Wednesday, May 16, 2007

Protein Woes

For all vegans (and vegetarians) the subject of protein intake is a popular one. Dr. John McDougall released a newsletter in April of this year that covers this subject at length. He admits that sadly our policy makers and educators remain "ignorant about our nutritional needs." The American Heart Association incorrectly states that plant proteins are "deficient in 1 or more amino acids and therefore regarded as incomplete proteins."

John explains that "proteins are made from chains of 20 different amino acids that connect together in varying sequences - similar to how all words in a dictionary are made up of the same 26 letters...plants are made up of structurally sound cells with enzymes and hormones, they are by nature rich sources of proteins. Plants are so nutrient equipped, that they satisfy protein needs of some of the largest animals like elephants, hippos, giraffes, and cows.
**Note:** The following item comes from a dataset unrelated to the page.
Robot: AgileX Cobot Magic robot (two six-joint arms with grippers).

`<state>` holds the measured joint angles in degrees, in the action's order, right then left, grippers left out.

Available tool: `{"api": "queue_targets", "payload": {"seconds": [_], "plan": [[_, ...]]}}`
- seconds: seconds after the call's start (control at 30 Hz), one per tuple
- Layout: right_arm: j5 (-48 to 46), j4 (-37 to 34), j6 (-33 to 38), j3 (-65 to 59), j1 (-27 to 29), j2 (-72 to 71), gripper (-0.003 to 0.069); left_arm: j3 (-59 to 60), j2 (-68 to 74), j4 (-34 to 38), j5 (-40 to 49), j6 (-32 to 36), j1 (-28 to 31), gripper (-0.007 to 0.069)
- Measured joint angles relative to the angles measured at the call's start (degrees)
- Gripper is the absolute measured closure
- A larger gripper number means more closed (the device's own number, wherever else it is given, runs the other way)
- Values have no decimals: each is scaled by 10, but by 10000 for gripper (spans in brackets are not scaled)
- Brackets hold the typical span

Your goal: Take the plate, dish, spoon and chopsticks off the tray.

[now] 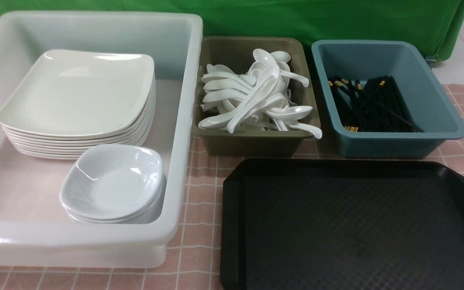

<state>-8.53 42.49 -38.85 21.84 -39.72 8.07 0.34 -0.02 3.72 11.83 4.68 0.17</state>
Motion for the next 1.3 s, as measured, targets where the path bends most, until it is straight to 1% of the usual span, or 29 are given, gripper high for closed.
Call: {"api": "queue_targets", "payload": {"seconds": [0.13,0.33,0.87,0.93,0.97,1.0,1.03,1.07,1.1,1.17,1.3], "plan": [[0,0,0,0,0,0,524,0,0,0,6,1,0,625],[0,0,0,0,0,0,508,0,0,-20,5,3,0,625],[0,-5,3,0,0,0,477,0,0,-22,5,3,0,625],[1,-49,33,0,0,0,475,0,0,-22,5,3,0,625],[5,-105,94,0,0,0,473,0,0,-22,5,3,0,625],[5,-127,104,0,0,0,473,0,0,-22,5,3,0,625],[17,-219,207,0,0,0,472,0,0,-22,5,3,0,625],[18,-230,207,0,0,0,471,0,0,-22,5,3,0,625],[23,-272,260,0,0,0,469,0,0,-22,5,3,0,625],[40,-361,343,0,0,0,463,0,0,-22,5,3,0,625],[49,-393,377,0,0,0,459,0,0,-22,5,3,0,625]]}}
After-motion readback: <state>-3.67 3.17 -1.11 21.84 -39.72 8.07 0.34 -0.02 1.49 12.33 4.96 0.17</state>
More, Dr. McDougall states that the WHO (world health organization) recommends that men and women obtain 5% of their calories as protein.
38 grams for men, burning 3000 calories per day
29 grams for women, burning 2300 calories per day

The above totals are easily met by unrefined starches and veggies. "Rice alone would provide 71 grams of highly usable protein and white potatoes would provide 64 grams of protein." For a child, in the first 2 years of life, the best option is human milk which is 5% protein. Millions of laboring folk in Asia, Africa, and Central and South America survive on half the protein we do here in the states, without deficiency, obviously the popular understanding of protein needs are flawed.
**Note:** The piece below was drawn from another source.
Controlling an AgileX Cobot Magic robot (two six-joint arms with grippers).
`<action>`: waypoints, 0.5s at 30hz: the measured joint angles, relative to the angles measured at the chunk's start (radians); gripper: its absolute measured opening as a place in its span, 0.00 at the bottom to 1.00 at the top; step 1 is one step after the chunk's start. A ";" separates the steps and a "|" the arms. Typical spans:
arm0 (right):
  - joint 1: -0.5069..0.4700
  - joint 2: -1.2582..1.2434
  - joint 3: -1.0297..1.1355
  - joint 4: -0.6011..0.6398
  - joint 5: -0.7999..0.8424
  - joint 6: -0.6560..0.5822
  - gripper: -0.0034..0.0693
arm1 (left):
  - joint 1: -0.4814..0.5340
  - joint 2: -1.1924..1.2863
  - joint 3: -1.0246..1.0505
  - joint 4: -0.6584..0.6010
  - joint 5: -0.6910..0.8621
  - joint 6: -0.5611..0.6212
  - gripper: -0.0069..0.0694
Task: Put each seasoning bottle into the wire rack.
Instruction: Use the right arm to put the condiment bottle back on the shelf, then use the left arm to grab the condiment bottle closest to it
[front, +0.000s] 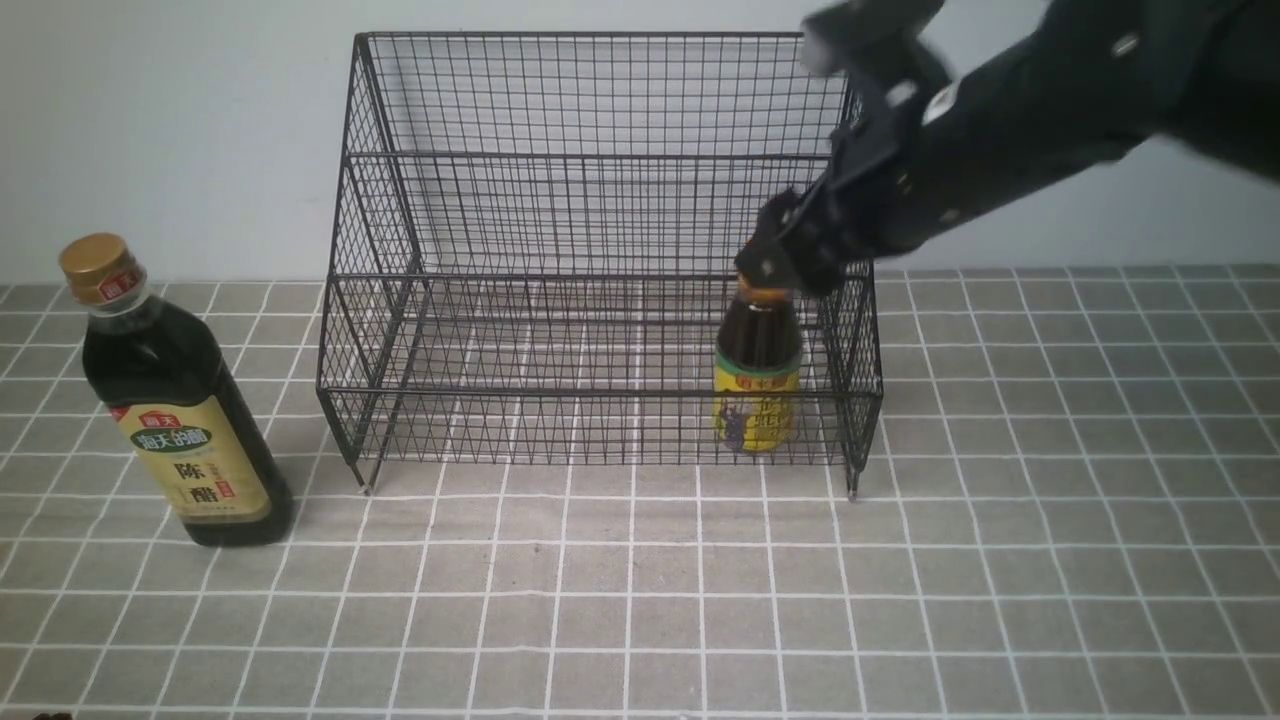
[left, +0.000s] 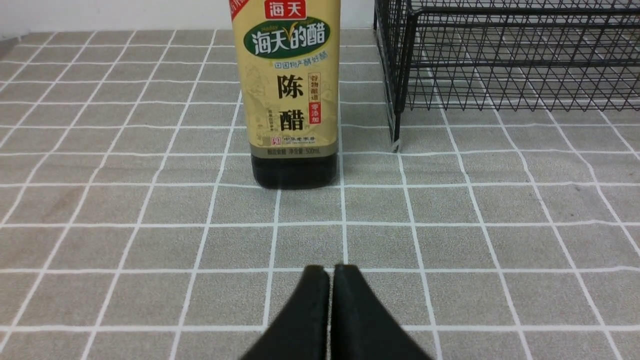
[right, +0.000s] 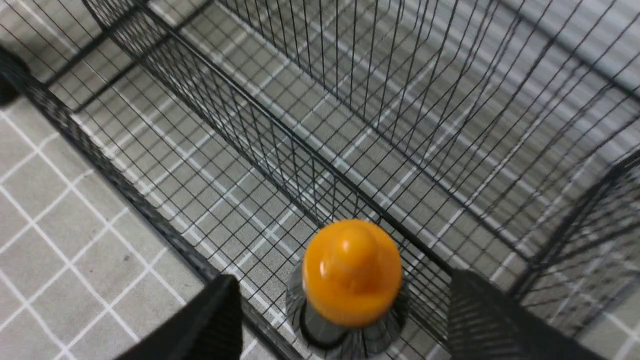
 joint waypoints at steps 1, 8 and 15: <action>0.000 -0.035 0.000 -0.021 0.015 0.022 0.78 | 0.000 0.000 0.000 0.000 0.000 0.000 0.08; 0.000 -0.389 -0.005 -0.222 0.172 0.373 0.50 | 0.000 0.000 0.000 0.000 0.000 0.000 0.08; 0.000 -0.883 0.206 -0.532 0.157 0.753 0.05 | 0.000 0.000 0.000 0.000 0.000 0.000 0.08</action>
Page 4 of the newsletter includes a chart of amino acid requirements provided by Dr. William Rose, check it out, you will be shocked by how simple it is to obtain all amino acids in a veggie diet.

Another surprising fact I read is that potatoes alone will do if you are looking to proper nutrients in your diet. "The potato is such a great source of nutrition that it can supply all of the essential protein and amino acids for young children i times of food shortage. Researchers found that this simple potato diet provided all the protein and essential amino acids to meet the needs of small children."
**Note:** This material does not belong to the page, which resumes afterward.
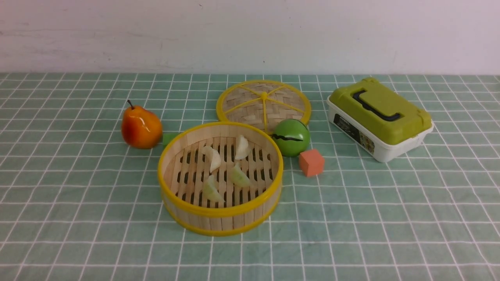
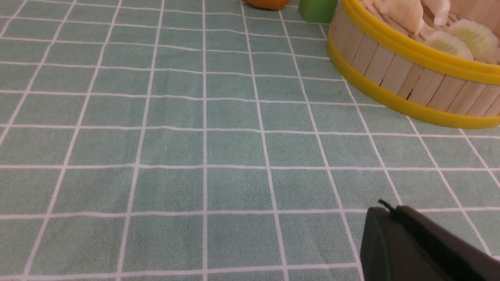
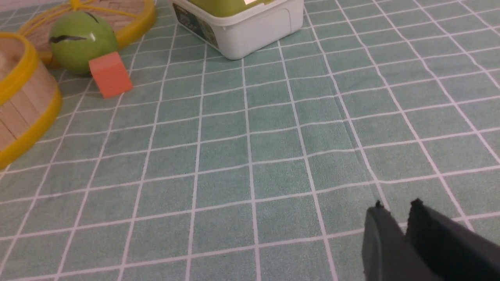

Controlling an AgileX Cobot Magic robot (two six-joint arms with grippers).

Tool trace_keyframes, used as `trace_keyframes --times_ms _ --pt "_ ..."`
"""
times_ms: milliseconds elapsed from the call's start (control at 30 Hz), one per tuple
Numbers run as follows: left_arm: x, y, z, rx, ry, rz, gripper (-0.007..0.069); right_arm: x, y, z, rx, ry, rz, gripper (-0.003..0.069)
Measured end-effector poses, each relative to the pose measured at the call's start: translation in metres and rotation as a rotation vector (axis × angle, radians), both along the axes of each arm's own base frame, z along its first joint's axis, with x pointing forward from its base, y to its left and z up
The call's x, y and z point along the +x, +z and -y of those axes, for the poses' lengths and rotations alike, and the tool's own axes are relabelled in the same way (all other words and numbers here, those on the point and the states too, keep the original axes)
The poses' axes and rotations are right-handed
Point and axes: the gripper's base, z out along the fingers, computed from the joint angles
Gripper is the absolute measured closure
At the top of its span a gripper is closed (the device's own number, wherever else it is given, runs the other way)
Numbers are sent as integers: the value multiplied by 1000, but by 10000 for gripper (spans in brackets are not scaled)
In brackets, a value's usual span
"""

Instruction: Put the dumplings into the steamer on the table with the blue tablecloth.

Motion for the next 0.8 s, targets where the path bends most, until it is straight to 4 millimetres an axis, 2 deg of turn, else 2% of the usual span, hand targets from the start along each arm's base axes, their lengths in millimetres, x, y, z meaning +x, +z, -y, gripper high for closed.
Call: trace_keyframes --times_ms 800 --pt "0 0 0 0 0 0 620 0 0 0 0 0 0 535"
EXCESS PROTEIN (unlike fat) cannot be stored. McDougall explains, "Proteins are made of amino acids, and are, therefore acidic by nature. ANIMAL proteins are abundant in sulfur-containing amino acids which break down into very powerful sulfuric acid. These amino acids are abundant in hard cheese, red meat, poultry, seafood, and eggs, and their acids must be neutralized by buffers found in the bones. The bones dissolve to release the buffering materials; eventually resulting in a condition of weakened bones (osteoporosis). Released bone materials often settle and coalesce i the kidney system, causing kidney stones. Fruits and vegetables are largely alkaline, preserving bone health and preventing kidney stones.

Let's also remember the environmental impact! Livestock produces 18% of the greenhouse gases, says the doc, and these food animals occupy 26% of the ice free surface of the earth and 33% of the total arable land is used to produce their food.

High protein foods are usually high profit foods. The protein myth must live on because of ego's and money.

Please check out the entire newsletter here: THE MCDOUGALL NEWSLETTER

1 comment:

Tuco said...

Have you read Michael Pollan's "The Omnivore's Dilemma?"
He's not a vegetarian, but it's a really good firsthand look at how our food gets to our tables.